Your reply should be one number, which is how many lines in the listing below contain "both".

________________________

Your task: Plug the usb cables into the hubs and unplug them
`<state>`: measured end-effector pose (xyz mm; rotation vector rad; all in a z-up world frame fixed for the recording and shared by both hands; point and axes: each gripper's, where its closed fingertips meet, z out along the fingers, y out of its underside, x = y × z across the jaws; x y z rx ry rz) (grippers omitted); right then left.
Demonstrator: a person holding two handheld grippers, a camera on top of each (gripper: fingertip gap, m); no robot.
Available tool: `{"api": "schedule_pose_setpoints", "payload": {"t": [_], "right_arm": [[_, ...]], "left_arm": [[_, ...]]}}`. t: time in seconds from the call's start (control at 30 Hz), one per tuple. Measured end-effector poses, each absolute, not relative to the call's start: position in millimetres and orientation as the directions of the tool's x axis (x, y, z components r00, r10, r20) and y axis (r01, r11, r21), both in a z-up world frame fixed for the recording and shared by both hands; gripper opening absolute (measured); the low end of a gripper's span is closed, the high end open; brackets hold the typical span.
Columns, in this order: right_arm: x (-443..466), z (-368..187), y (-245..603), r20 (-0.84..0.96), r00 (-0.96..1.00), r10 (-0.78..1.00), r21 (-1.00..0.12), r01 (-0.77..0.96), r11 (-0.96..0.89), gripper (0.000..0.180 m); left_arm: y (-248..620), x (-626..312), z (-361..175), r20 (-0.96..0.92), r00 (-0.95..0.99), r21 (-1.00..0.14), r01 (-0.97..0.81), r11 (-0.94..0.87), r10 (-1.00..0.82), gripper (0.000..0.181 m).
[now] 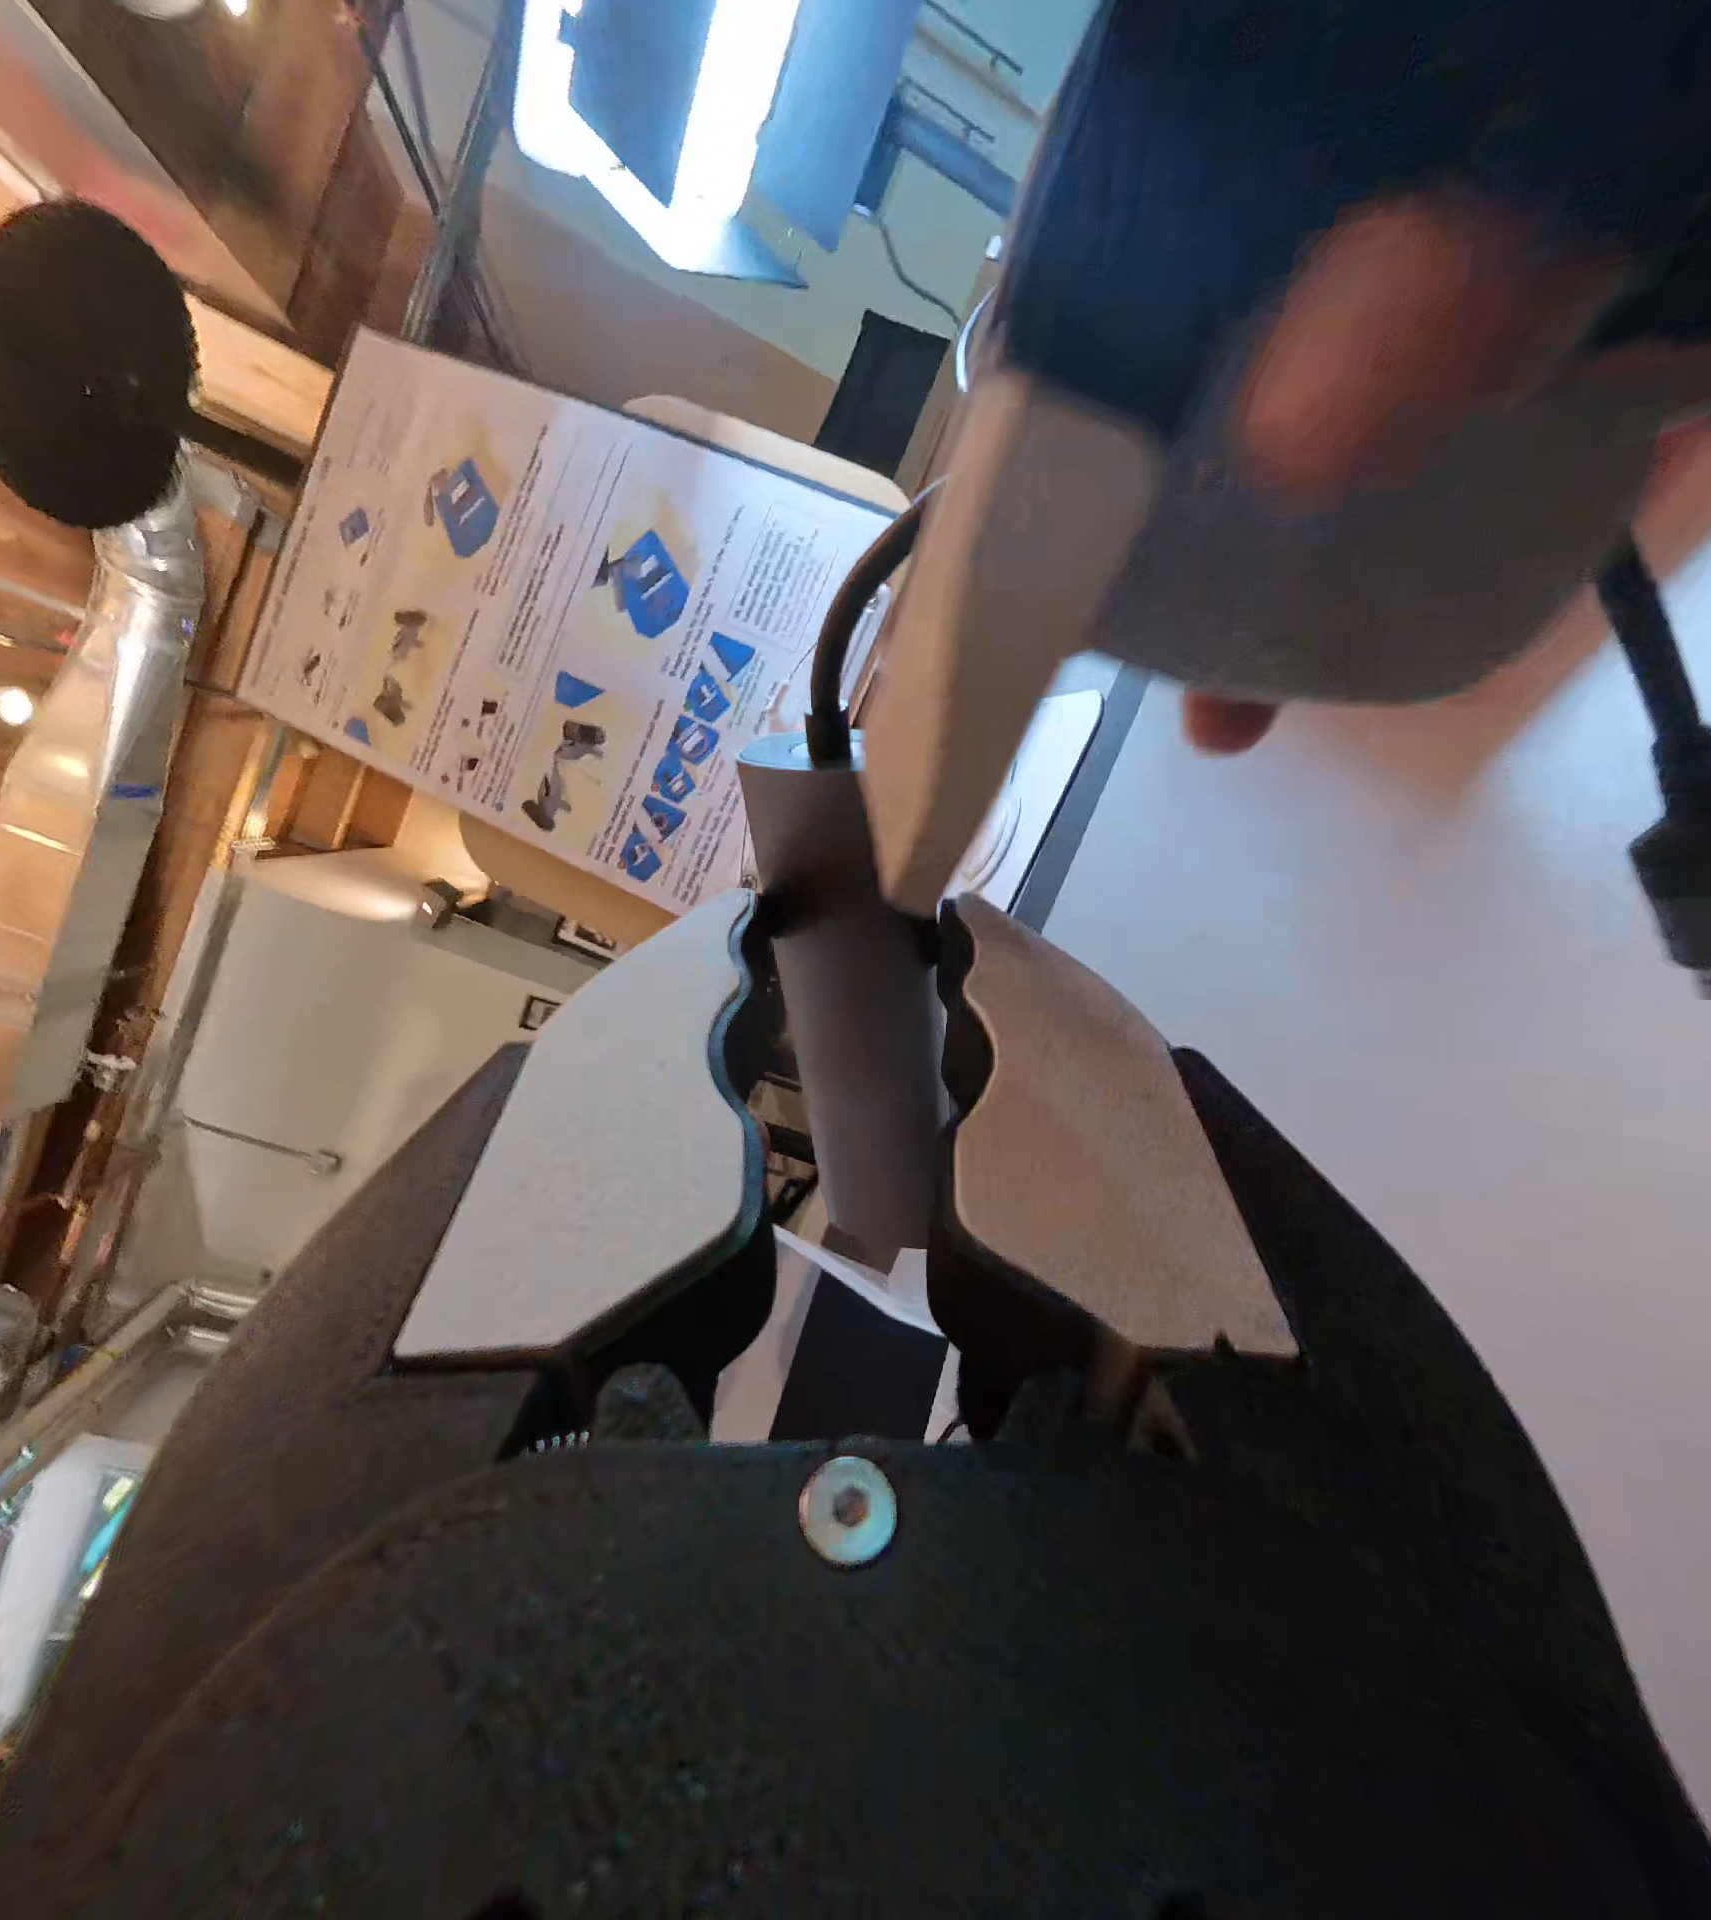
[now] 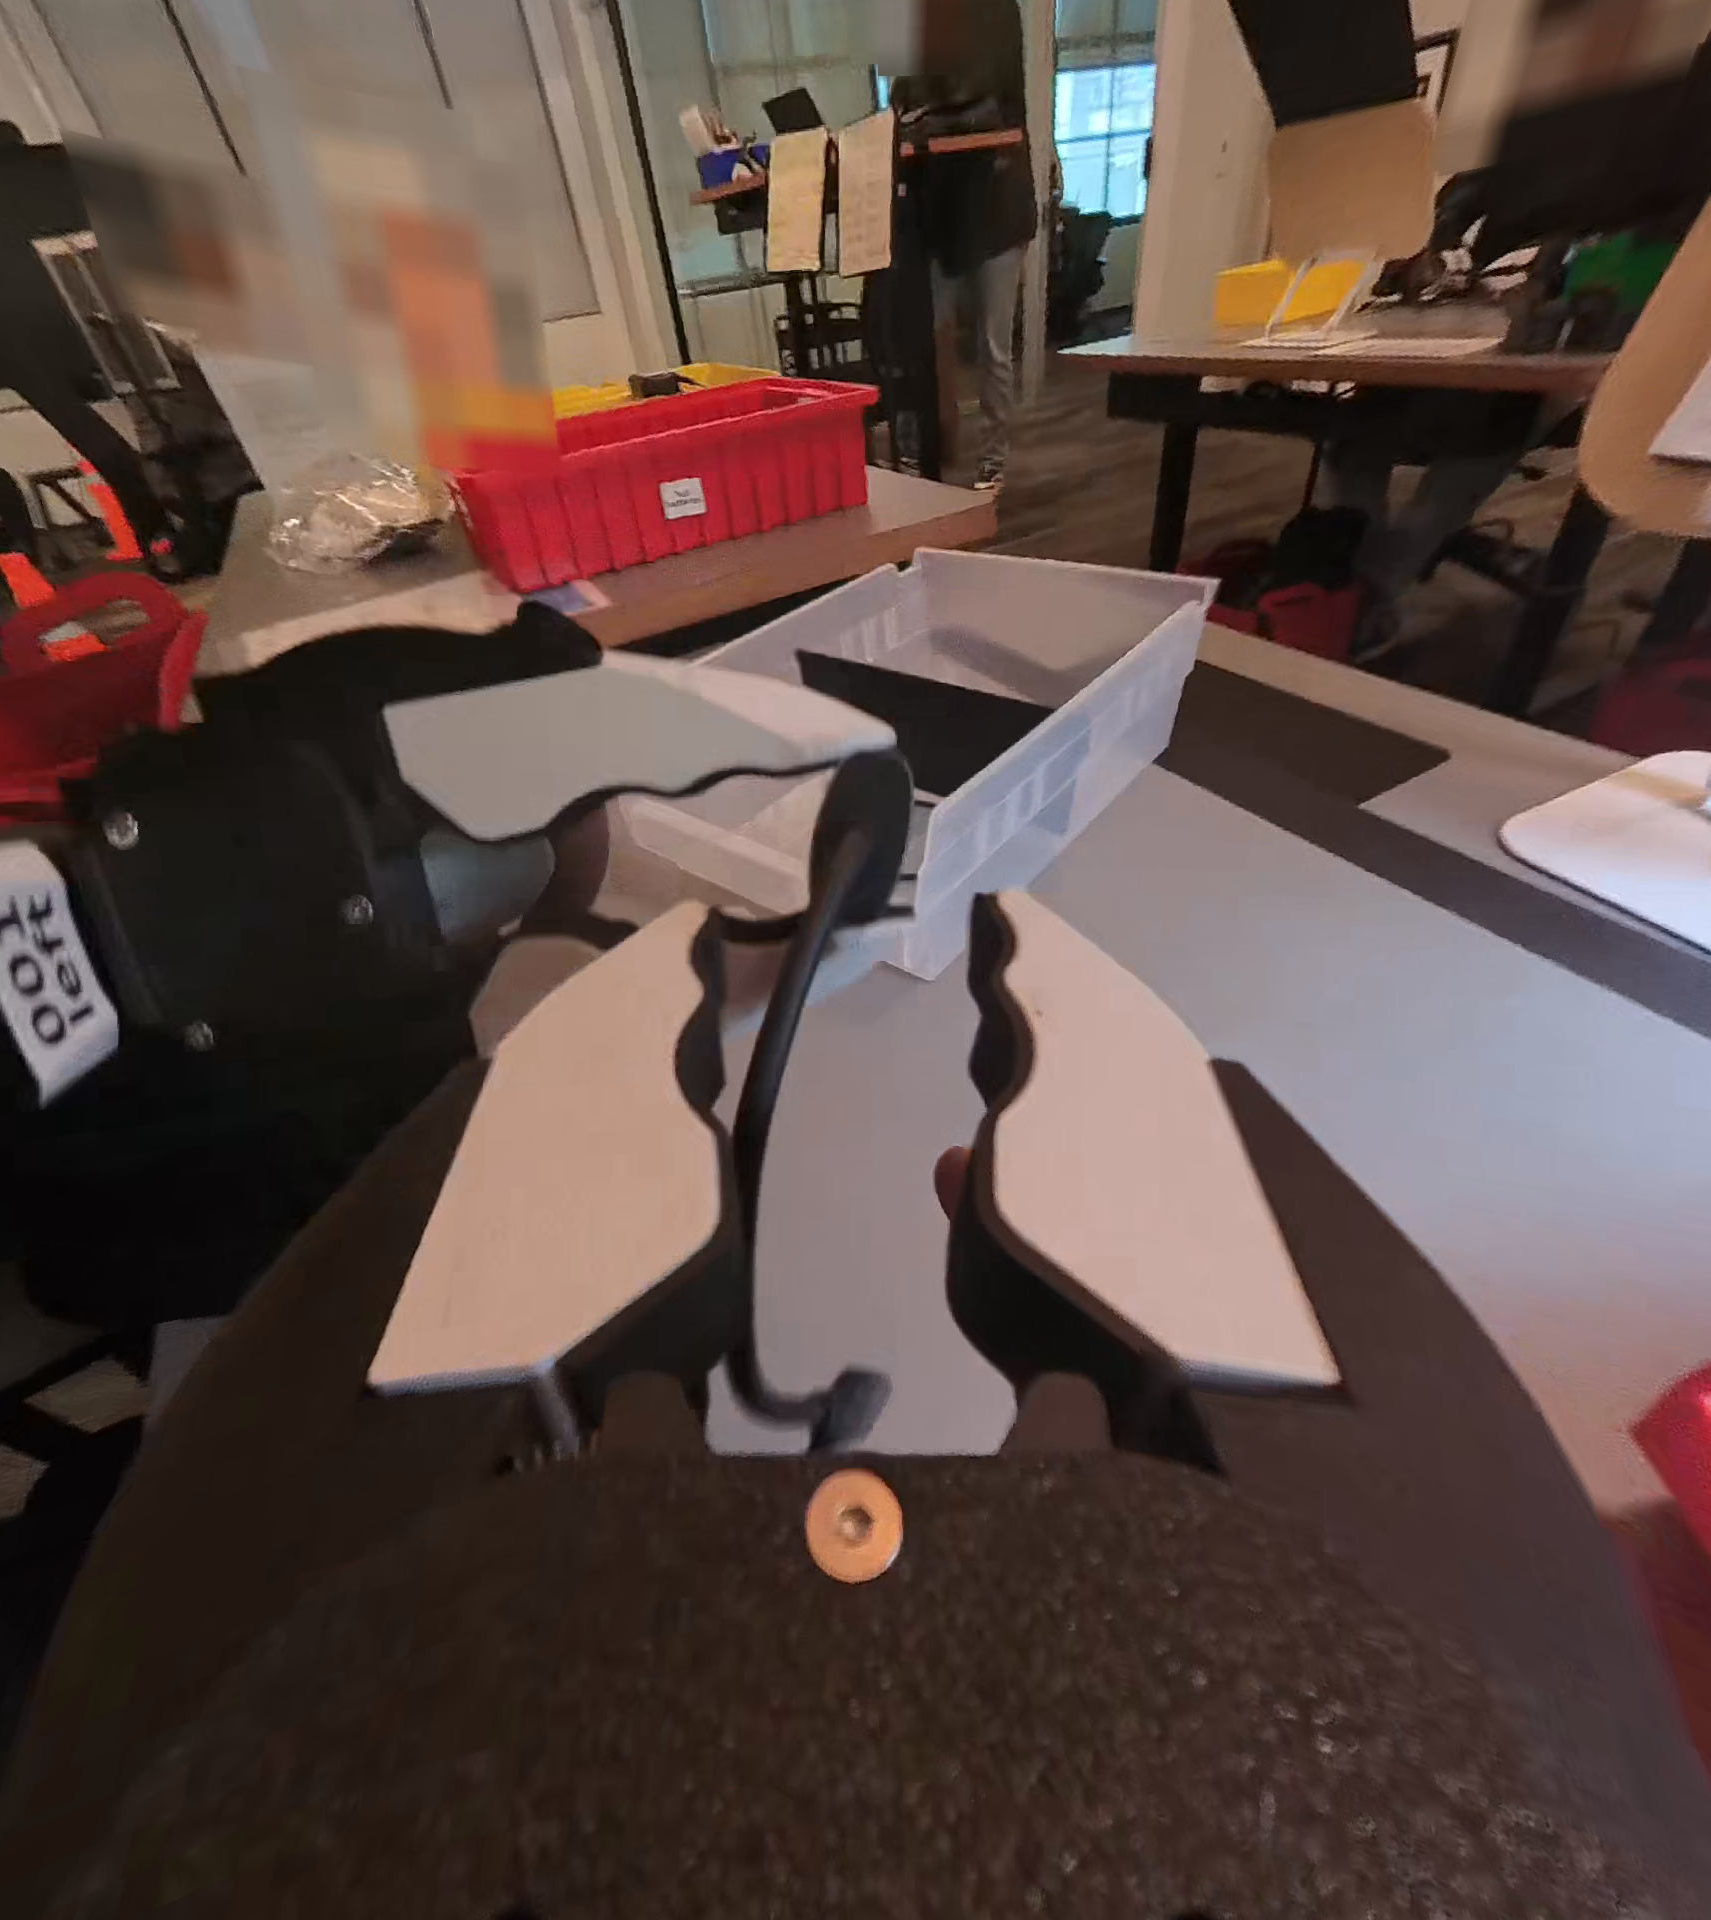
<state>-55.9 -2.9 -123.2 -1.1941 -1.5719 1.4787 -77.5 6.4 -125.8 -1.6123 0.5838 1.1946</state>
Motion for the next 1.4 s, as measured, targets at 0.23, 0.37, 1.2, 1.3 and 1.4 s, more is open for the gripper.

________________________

- _The completed task_: 2